> **Task to complete**: Give back exactly the lines of the material below, starting with the line with "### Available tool" and going on through the line with "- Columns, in".

====== Supplied entries

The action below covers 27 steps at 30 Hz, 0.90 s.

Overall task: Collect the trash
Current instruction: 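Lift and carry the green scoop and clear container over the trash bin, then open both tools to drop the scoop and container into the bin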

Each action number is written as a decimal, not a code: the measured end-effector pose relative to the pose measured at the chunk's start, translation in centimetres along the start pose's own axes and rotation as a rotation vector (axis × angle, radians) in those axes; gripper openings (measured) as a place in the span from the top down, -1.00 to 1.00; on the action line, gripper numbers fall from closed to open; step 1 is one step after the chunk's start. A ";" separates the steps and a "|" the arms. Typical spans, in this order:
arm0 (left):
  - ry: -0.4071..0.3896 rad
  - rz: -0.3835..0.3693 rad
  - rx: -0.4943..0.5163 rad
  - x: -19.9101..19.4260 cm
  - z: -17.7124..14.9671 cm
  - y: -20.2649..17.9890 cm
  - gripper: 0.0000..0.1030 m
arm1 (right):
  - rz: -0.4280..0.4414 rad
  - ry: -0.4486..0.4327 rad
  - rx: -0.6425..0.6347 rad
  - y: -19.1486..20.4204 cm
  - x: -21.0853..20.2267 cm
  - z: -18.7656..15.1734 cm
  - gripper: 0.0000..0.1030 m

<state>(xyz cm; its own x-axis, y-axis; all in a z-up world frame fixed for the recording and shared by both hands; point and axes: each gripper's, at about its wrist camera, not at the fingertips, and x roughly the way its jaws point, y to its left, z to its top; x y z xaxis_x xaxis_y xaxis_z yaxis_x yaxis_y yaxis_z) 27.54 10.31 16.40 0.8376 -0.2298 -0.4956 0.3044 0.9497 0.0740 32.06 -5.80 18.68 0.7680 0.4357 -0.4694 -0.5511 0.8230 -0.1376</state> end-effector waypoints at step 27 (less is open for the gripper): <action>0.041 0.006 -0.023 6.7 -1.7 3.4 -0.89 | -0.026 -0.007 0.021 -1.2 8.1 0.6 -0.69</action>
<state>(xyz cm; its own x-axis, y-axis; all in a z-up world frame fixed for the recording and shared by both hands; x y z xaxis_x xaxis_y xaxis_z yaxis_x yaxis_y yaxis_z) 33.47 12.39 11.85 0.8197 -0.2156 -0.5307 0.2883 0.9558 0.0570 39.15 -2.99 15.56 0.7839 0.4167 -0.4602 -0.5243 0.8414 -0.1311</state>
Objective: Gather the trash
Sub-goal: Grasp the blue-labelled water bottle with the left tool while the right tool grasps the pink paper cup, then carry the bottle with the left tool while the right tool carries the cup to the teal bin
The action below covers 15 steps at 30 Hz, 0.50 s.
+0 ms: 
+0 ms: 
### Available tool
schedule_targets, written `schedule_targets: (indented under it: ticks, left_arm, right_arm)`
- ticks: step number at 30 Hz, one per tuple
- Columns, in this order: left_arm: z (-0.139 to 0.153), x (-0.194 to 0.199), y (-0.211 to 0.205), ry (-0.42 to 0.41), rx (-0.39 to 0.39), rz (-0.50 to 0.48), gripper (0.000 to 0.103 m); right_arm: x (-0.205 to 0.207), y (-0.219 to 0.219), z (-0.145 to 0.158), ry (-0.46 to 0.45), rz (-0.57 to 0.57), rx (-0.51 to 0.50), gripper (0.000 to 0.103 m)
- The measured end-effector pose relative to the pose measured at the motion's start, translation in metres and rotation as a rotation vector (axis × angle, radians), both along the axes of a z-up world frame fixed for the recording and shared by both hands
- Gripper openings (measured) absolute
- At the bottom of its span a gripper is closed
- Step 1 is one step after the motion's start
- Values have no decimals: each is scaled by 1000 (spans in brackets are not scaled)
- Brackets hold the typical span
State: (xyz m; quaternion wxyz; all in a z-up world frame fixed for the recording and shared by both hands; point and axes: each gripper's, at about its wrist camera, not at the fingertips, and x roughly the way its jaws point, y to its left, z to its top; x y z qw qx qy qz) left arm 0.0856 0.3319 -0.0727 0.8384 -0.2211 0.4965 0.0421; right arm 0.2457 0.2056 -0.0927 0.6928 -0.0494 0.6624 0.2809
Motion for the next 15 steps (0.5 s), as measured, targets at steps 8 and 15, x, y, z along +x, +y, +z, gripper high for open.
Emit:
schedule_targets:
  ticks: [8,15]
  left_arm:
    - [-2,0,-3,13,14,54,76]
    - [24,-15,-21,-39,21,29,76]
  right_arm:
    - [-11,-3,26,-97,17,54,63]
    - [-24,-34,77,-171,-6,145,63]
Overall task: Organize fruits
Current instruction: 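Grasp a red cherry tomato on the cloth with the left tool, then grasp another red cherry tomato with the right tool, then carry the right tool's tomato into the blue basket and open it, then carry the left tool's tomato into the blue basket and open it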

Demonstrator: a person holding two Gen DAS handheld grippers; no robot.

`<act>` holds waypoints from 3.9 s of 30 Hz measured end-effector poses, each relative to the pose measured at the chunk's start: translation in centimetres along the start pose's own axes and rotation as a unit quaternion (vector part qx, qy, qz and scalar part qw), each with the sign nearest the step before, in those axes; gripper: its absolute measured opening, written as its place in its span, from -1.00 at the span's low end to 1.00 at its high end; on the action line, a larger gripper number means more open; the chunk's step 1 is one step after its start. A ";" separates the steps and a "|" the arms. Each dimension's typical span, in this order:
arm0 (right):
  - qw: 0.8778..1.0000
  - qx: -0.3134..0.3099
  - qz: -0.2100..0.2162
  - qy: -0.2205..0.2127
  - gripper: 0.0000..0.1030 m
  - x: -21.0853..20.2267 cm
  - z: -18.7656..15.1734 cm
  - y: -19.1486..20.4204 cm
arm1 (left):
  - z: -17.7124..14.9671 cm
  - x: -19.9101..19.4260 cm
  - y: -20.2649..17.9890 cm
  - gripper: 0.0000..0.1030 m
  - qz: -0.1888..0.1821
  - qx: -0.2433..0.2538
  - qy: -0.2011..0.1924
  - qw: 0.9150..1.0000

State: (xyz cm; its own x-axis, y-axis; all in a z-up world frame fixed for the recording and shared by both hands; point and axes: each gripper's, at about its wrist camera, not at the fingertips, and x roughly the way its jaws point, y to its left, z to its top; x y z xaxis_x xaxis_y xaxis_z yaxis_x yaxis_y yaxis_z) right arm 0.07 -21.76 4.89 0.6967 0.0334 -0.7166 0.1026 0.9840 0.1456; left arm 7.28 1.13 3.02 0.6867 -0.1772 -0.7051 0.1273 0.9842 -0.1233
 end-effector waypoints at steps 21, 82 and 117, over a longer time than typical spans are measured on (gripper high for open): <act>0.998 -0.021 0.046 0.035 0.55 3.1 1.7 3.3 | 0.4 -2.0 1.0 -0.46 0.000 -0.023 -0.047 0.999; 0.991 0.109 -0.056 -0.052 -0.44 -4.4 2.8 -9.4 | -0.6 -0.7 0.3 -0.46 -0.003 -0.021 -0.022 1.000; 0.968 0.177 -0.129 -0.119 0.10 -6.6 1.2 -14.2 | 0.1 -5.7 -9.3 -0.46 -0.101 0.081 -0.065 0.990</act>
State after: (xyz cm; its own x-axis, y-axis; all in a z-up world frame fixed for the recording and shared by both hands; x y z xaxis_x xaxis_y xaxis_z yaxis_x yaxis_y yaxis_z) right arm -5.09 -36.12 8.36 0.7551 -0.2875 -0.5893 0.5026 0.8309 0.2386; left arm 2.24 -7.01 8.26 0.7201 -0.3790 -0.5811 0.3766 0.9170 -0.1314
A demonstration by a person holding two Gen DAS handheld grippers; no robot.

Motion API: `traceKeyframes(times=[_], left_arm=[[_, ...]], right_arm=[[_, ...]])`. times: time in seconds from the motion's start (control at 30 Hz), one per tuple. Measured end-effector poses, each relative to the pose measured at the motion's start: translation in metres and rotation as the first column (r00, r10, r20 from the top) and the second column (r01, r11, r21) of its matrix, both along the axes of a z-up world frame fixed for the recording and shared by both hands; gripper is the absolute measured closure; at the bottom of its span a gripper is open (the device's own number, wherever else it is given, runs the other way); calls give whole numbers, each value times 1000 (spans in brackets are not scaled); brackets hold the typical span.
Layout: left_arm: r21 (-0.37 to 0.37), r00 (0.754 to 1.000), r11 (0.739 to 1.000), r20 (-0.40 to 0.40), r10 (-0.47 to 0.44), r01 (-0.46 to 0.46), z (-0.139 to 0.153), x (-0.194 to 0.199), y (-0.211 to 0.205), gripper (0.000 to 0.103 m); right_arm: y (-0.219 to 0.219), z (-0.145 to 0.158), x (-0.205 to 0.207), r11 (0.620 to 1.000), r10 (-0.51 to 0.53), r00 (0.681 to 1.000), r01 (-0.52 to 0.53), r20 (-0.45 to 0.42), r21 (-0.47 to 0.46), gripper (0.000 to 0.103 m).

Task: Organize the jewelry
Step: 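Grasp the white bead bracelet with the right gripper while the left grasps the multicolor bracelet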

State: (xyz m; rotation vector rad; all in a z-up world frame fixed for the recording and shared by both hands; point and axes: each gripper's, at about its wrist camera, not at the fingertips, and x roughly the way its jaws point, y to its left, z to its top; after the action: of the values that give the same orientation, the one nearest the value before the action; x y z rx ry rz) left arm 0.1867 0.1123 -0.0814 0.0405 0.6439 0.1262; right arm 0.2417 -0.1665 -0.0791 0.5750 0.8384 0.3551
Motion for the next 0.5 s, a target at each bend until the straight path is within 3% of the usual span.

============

> **Exercise output**:
### Available tool
schedule_targets, written `schedule_targets: (indented under it: ticks, left_arm, right_arm)`
- ticks: step number at 30 Hz, one per tuple
- Columns, in this order: left_arm: z (-0.139 to 0.153), x (-0.194 to 0.199), y (-0.211 to 0.205), ry (-0.42 to 0.41), rx (-0.39 to 0.39), rz (-0.50 to 0.48), gripper (0.000 to 0.103 m); right_arm: x (-0.205 to 0.207), y (-0.219 to 0.219), z (-0.145 to 0.158), ry (-0.46 to 0.45), rz (-0.57 to 0.57), rx (-0.51 to 0.50), gripper (0.000 to 0.103 m)

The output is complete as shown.